An ET study of SGB returns shows investors who put money in each of the 63 issuances would have earned between 4.48% and 51.89% annualised depending on when the investment was made. These returns exclude the 2.5% interest that the government pays for holding the bond.
The earliest investments made the maximum returns. For instance, investors subscribed to the first eight-year issue of SGB in November 2015 at a price of Rs 2684 per gram of gold. Currently the price of gold is Rs 6017 per gram. That tranche, which will come up for redemption in November this year, has returned about 125% so far. Investors will get back their money based on the price of gold then. One SGB is equivalent to 1 gram of gold with an upper limit of 4 kg in a financial year.
Several rich investors have put money into SGBs because of the tax advantages compared to gold funds or ETFs
“Capital gains are tax free on maturity after 8 years,” says Anup Bhaiya, MD and CEO, Money Honey Financial Services. “Moreover, the government pays you 2.5% interest on the value of the bond, while there is no expense ratio to be paid or issue of purity and there is liquidity through listing and buyback.
Other gold instruments gains are taxed in line with an individual’s tax slab, which could mean a tax of 30% for rich investors.
Investors can buy SGBs through public issues announced by the government. Investors can also buy SGBs listed on the stock exchange, with some of them trading at a discount to the current price of gold. However, volumes are thin, and negligible in many of the issues.While there were four issuances by the government in the previous financial year, there has been no announcement for fresh issues of SGB so far this year.
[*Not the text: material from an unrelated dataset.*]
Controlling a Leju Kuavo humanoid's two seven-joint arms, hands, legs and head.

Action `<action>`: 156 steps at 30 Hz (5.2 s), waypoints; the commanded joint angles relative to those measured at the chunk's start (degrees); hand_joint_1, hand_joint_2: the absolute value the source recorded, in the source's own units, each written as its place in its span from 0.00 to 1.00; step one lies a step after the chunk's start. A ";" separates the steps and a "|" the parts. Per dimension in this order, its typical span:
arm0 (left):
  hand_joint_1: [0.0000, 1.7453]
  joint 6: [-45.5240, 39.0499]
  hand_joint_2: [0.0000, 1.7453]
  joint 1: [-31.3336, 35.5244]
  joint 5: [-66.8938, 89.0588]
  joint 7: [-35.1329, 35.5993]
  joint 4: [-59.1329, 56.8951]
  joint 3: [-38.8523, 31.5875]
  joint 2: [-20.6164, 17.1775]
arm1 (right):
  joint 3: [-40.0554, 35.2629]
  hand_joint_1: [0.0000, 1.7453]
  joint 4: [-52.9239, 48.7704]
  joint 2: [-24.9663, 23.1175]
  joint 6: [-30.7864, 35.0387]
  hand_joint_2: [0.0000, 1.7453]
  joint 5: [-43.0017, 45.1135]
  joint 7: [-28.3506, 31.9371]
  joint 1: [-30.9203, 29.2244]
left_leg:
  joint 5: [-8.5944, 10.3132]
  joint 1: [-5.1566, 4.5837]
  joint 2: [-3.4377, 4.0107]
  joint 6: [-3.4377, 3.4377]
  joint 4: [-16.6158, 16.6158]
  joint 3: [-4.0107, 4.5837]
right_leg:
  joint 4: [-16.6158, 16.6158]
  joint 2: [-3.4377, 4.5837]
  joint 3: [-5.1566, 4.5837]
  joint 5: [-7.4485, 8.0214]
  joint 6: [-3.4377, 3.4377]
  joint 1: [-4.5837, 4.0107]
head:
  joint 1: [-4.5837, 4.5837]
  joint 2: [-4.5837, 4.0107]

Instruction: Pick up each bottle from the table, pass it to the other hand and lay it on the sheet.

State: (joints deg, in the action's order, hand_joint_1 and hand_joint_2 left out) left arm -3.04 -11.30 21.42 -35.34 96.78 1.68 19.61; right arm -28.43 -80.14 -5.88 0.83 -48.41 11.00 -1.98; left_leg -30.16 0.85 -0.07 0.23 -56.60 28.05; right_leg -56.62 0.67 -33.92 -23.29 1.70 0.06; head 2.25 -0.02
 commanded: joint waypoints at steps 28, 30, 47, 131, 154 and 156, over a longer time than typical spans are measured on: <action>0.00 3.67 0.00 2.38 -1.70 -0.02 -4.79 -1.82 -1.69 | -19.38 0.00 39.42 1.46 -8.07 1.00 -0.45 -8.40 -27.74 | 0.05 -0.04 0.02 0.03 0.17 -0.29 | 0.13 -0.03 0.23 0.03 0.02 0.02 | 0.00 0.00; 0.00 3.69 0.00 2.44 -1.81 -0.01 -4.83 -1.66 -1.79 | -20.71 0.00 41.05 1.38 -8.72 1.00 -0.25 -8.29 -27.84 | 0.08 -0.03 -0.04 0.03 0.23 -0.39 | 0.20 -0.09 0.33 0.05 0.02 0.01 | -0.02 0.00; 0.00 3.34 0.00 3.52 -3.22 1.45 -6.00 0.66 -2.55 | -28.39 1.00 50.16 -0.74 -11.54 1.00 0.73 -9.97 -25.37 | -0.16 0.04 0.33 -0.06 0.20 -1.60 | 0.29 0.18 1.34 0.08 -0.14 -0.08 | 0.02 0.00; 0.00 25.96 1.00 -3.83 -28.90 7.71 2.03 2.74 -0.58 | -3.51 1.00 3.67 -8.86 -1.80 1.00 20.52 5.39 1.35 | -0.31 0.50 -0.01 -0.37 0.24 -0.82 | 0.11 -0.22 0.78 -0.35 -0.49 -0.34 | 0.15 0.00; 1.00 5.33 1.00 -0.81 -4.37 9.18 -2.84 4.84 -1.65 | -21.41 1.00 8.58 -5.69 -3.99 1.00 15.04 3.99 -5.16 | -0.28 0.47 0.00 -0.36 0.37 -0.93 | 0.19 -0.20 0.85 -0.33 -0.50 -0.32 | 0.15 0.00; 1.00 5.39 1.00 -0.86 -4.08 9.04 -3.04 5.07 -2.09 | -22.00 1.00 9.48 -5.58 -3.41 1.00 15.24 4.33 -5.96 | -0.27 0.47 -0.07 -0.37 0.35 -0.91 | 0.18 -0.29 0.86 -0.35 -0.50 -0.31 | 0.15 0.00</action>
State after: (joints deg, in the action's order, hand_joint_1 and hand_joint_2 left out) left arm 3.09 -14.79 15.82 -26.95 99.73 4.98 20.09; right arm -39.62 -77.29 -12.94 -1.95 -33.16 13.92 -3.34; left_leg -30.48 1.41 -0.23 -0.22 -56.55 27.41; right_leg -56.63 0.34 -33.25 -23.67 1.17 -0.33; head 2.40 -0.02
Investors have been buying gold amidst an uncertain global environment where there have been a series of rate hikes and there is a chance of a recession in the US. While gold prices have moved up by 14% in the last one year, the yellow metal has returned 7.17% in the past three years, 12.89% in five years and 6.87% in 10 years.
“A pause in the Fed’s hiking cycle, which is likely in the foreseeable future, will be supportive of gold prices. An eventual cut in interest rates to support economic growth or calm financial market panic, the timing of which remains uncertain as of now, will be bullish for gold prices,” said Ghazal Jain, Fund Manager, Quantum Mutual Fund.
Jain advises purchasing gold in a staggered manner in order to average out the purchase costs, and always hold at least 10-15% of the investment portfolio in gold.